Osamodas se rendit au cœur du Sanctuaire des
Dragoeufs dans la salle que lui seul connaissait et y retrouva
Grozilla et Grasmera, toujours endormis, mais devenus bien grands. Il
les réveilla et les libéra de leur prison.
Les deux frères,
informés de la situation par le Dieu, gagnèrent les étages supérieurs
du Sanctuaire pour y retrouver les Dragoeufs enfermés. Sans attendre,
d’un commun accord avec leurs cousins, Grozilla et Grasmera forcèrent
la sortie du Sanctuaire, transperçant le sol du temple Kanojedo
construit au dessus.
Les deux Dragons et les Dragoeufs sortirent
donc pour la tout première fois hors de la caverne et découvrirent la
lumière du jour. Ils n’eurent cependant pas le temps de s’extasier :
ils avaient des hommes à écraser et un œuf à retrouver.
Le
massacre fut sans commune mesure. Le village primordial fut
littéralement anéanti, et les quelques seuls survivants durent prendre
la fuite vers le Nord d’Amakna.
Une fois la bataille terminée et
les derniers hommes chassés, Crocabulia sortit de son antre pour la
première fois depuis des éons. La dragonne rejoignit ses fils au milieu
des restes du village, où ils l’attendaient avec l’œuf écarlate. Elle
le prit dans ses griffes et, sans s’attarder, regagna le Sanctuaire.

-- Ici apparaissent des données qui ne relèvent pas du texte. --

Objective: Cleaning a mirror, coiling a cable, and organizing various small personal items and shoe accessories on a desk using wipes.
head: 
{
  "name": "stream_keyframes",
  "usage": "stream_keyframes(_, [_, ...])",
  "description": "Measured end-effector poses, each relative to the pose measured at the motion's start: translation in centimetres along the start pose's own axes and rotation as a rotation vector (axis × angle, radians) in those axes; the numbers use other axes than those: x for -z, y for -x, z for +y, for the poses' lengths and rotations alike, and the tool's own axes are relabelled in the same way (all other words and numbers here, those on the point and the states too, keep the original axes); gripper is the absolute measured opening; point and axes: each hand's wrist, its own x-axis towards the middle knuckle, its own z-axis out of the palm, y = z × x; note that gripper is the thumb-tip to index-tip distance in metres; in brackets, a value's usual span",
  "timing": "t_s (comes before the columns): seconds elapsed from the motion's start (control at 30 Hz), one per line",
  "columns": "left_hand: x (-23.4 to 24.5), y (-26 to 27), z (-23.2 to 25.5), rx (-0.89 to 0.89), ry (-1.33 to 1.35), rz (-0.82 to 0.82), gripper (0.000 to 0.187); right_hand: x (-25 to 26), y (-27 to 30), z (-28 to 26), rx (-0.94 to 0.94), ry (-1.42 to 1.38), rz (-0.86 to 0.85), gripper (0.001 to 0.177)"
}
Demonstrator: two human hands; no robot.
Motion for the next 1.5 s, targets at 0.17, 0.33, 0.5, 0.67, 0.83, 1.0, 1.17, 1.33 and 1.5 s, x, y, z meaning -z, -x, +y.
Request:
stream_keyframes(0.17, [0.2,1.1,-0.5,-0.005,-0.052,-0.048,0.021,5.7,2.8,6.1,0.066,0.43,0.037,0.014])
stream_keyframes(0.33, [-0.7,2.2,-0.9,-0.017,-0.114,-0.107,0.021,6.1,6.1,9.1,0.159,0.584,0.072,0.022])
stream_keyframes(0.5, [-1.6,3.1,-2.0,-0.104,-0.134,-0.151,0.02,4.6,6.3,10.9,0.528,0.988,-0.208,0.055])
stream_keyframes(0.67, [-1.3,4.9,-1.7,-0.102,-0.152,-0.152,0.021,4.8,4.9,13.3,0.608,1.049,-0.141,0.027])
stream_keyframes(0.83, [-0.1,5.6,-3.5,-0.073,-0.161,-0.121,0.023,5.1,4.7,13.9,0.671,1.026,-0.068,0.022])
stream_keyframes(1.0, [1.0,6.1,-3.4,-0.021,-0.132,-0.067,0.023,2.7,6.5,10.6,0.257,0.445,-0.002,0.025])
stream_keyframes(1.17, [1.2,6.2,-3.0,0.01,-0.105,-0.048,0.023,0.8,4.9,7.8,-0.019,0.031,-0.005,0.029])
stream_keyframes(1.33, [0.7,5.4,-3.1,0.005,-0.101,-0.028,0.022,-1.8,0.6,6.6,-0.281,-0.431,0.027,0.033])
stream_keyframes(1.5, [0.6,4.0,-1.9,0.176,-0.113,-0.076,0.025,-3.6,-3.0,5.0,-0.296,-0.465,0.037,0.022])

Depuis, elle le protège férocement, tapie au fond de son donjon.
Les
quelques survivants du village primordial marchèrent donc vers le
Nord, jusqu’aux limites de la Montagne des Craqueleurs. Là, ils
fondèrent un nouveau village, qui prospérera bien plus longtemps que le
premier.
Une partie des Dragoeufs, ayant pris goût à la lumière
du jour, élit domicile sur la presqu’île qui porte désormais leur nom.
La race des Dragoeufs s’est alors divisée en deux branches restées
très proches, ceux de la surface et ceux qui continuèrent à vivre dans
le Sanctuaire.
Grozilla et Grasmera, eux, sont redescendus dans
les tréfonds du Sanctuaire, là où nul Dragoeufs ni quoi que soit
d’autre n’ose se rendre. On n’en a ensuite plus entendu parler pendant
très, très, très longtemps.
Aujourd'hui ils vivraient apparement sur l'ile de Vulkania.